Gather the lines below that include the string "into", copying each in full.

__Stored data__:
-------------------------
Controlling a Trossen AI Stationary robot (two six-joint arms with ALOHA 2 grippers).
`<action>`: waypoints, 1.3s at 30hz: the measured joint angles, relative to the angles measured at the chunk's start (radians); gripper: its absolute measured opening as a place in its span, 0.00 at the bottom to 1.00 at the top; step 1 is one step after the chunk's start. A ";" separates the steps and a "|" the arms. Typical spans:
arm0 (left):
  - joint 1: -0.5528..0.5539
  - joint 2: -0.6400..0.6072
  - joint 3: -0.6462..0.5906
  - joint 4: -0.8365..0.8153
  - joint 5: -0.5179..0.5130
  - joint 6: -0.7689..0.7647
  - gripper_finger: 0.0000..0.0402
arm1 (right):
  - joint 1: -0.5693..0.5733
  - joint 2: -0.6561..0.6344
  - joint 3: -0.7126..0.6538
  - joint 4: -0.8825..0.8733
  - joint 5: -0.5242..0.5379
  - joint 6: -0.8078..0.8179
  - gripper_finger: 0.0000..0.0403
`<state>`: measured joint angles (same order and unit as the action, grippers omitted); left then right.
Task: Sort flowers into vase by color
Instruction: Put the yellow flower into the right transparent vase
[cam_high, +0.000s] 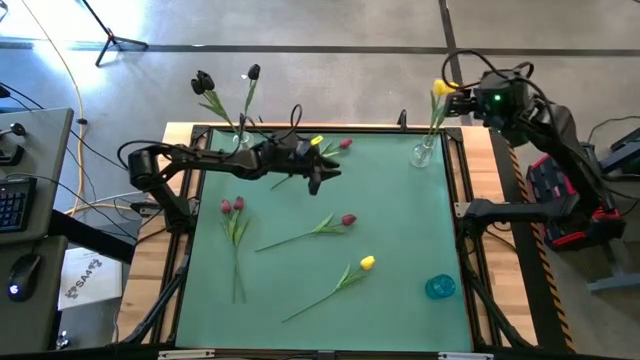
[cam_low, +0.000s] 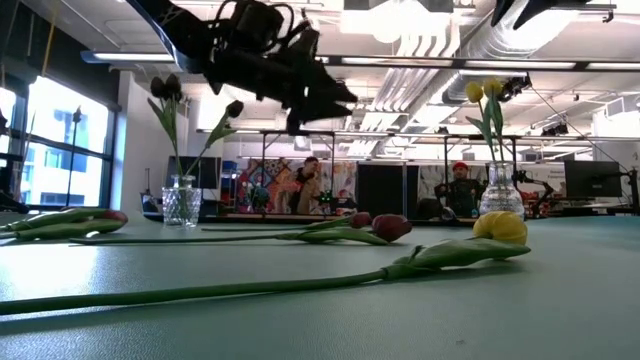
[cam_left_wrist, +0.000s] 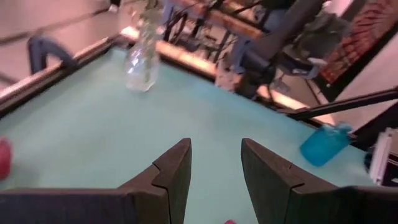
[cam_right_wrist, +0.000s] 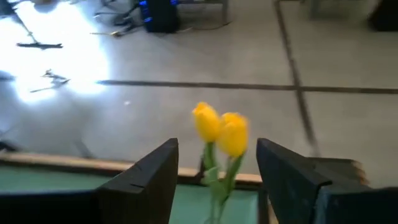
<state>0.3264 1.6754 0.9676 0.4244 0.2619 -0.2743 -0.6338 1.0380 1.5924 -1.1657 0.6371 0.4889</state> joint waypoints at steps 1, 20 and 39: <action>-0.008 -0.007 0.000 0.003 0.000 0.014 0.32 | 0.005 -0.001 0.009 -0.007 -0.024 0.000 0.51; -0.405 -0.002 0.001 -0.072 -0.225 -0.063 0.32 | 0.290 -0.110 -0.148 -0.041 -0.405 0.098 0.51; -0.570 0.401 0.181 0.004 -0.297 -0.449 0.32 | 0.605 -0.109 -0.356 0.136 -0.440 0.165 0.51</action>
<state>-0.2432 2.0767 1.1482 0.4280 -0.0353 -0.7237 -0.0288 0.9286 1.2361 -1.0295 0.1966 0.6538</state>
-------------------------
__Answer to this task__:
Task: Sort flowers into vase by color
Instruction: Put the yellow flower into the right transparent vase

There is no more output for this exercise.